Again we can profile the query to work out why:

PROFILE
MATCH (p:Person { name:"Tom Hanks" })
RETURN p
Compiler CYPHER 3.1

Planner COST

Runtime INTERPRETED

+------------------+----------------+------+---------+-----------+---------------------------+
| Operator         | Estimated Rows | Rows | DB Hits | Variables | Other                     |
+------------------+----------------+------+---------+-----------+---------------------------+
| +ProduceResults  |             13 |    1 |       0 | p         | p                         |
| |                +----------------+------+---------+-----------+---------------------------+
| +Filter          |             13 |    1 |     125 | p         | p.name == {  AUTOSTRING0} |
| |                +----------------+------+---------+-----------+---------------------------+
| +NodeByLabelScan |            125 |  125 |     126 | p         | :Person                   |
+------------------+----------------+------+---------+-----------+---------------------------+

Total database accesses: 251

This time the Rows value on the last row has reduced so we’re not scanning some nodes that we were before which is a good start. The NodeByLabelScan operator indicates that we achieved this by first doing a linear scan of all the Person nodes in the database.

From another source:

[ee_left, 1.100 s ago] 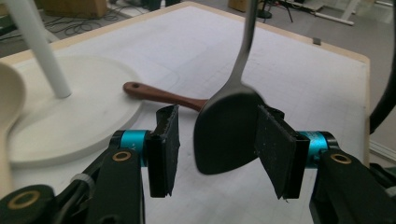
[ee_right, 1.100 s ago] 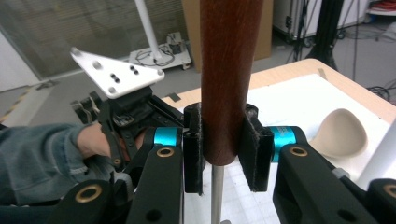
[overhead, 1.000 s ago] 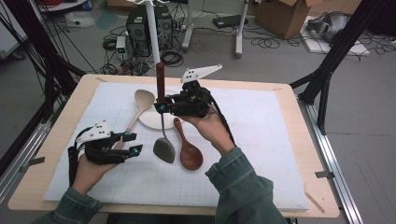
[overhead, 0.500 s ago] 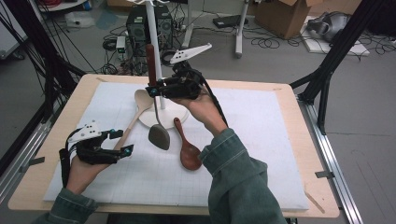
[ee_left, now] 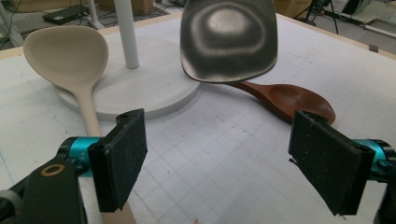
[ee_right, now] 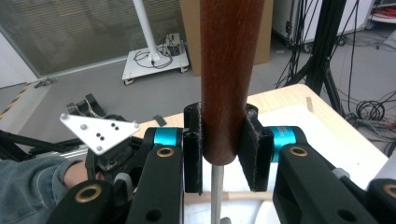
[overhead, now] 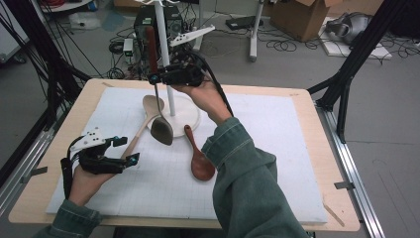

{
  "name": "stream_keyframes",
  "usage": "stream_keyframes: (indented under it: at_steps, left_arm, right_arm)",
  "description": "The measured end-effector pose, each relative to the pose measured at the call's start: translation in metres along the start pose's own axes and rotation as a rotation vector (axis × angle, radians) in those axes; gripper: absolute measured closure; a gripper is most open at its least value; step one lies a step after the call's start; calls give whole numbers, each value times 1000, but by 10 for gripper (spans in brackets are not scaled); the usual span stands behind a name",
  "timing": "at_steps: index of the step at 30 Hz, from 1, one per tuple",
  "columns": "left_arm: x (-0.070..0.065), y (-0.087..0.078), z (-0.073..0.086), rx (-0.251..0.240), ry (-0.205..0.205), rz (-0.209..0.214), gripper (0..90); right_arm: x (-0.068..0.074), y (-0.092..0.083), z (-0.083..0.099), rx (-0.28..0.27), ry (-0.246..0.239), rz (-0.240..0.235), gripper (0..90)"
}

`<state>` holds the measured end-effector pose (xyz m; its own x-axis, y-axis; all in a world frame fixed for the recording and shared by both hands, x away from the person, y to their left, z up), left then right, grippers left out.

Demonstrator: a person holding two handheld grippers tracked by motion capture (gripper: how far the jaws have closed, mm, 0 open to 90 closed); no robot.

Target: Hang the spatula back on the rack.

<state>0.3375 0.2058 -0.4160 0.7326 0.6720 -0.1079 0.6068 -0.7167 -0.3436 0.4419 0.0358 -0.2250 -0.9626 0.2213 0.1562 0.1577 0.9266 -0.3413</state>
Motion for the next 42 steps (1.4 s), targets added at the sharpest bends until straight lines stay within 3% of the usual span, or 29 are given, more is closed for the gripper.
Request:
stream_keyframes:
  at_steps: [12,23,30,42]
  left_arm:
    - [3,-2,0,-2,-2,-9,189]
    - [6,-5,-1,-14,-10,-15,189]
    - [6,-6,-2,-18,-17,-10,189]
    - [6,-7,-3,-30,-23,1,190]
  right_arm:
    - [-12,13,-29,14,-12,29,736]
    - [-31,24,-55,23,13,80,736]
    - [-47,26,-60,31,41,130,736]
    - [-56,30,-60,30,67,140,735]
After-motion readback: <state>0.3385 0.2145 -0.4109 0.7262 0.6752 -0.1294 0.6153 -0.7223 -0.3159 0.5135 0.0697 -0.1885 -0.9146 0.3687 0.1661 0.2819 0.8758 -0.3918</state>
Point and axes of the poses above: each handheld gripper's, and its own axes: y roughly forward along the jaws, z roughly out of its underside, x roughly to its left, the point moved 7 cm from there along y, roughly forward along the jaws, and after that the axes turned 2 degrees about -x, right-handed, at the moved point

Once we’ve done that we again scan through all those nodes using the Filter operator, comparing the name property of each one.

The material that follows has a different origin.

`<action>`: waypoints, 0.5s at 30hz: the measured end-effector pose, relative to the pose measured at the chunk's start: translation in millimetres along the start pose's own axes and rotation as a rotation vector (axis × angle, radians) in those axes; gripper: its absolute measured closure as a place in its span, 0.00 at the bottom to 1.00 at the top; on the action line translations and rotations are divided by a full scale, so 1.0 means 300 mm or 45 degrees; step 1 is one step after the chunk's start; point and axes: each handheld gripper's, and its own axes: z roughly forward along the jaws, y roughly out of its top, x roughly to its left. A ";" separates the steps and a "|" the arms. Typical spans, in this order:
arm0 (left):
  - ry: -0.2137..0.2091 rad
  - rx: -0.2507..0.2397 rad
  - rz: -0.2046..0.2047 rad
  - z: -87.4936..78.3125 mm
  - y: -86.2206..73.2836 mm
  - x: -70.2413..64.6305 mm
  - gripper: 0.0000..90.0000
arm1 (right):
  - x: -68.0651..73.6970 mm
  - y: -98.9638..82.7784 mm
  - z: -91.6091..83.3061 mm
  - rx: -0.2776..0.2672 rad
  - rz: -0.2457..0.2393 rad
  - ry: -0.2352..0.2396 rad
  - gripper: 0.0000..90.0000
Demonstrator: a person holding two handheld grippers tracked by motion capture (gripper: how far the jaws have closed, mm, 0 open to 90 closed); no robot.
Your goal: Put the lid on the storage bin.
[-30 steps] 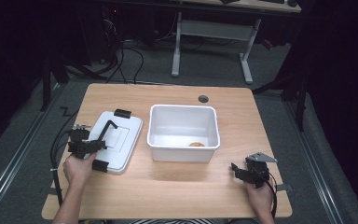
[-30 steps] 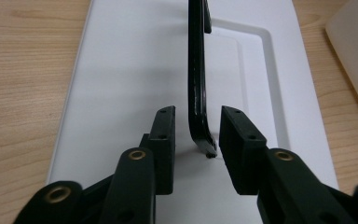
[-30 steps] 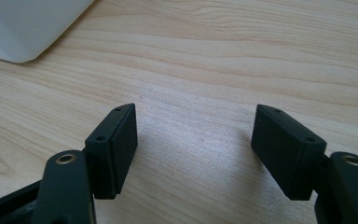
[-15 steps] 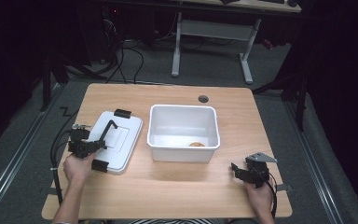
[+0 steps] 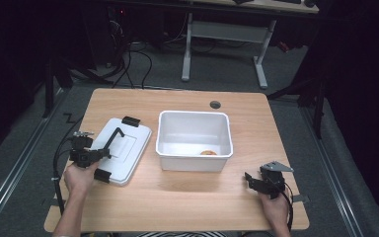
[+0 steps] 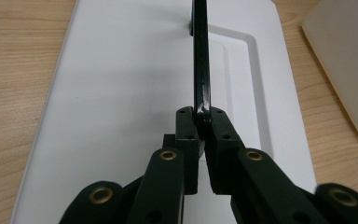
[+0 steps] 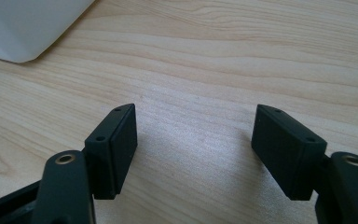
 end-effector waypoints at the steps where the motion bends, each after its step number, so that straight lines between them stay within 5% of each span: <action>1: -0.007 -0.005 -0.002 -0.001 0.000 0.002 0.94 | 0.000 0.000 0.000 0.000 0.000 0.000 0.35; 10: -0.022 -0.030 0.017 -0.029 0.000 0.007 0.95 | 0.000 0.000 0.000 0.000 -0.001 0.000 0.35; 15: -0.002 -0.033 0.079 -0.061 0.022 -0.012 0.95 | 0.000 0.000 0.000 0.000 -0.001 0.001 0.35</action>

This might be acceptable in some cases but if we’re going to be looking up people by name frequently then we’ll see better performance if we create an index on the name property for the Person label:

CREATE INDEX ON :Person(name)

Now if we run the query again it will run more quickly:

MATCH (p:Person { name:"Tom Hanks" })
RETURN p

Let’s profile the query to see why that is:

PROFILE
MATCH (p:Person { name:"Tom Hanks" })
RETURN p
Compiler CYPHER 3.1

Planner COST

Runtime INTERPRETED

+-----------------+----------------+------+---------+-----------+---------------+
| Operator        | Estimated Rows | Rows | DB Hits | Variables | Other         |
+-----------------+----------------+------+---------+-----------+---------------+
| +ProduceResults |              1 |    1 |       0 | p         | p             |
| |               +----------------+------+---------+-----------+---------------+
| +NodeIndexSeek  |              1 |    1 |       2 | p         | :Person(name) |
+-----------------+----------------+------+---------+-----------+---------------+

Total database accesses: 2

Our execution plan is down to a single row and uses the Node Index Seek operator which does a schema index seek (see Section 14.1, “Indexes”) to find the appropriate node.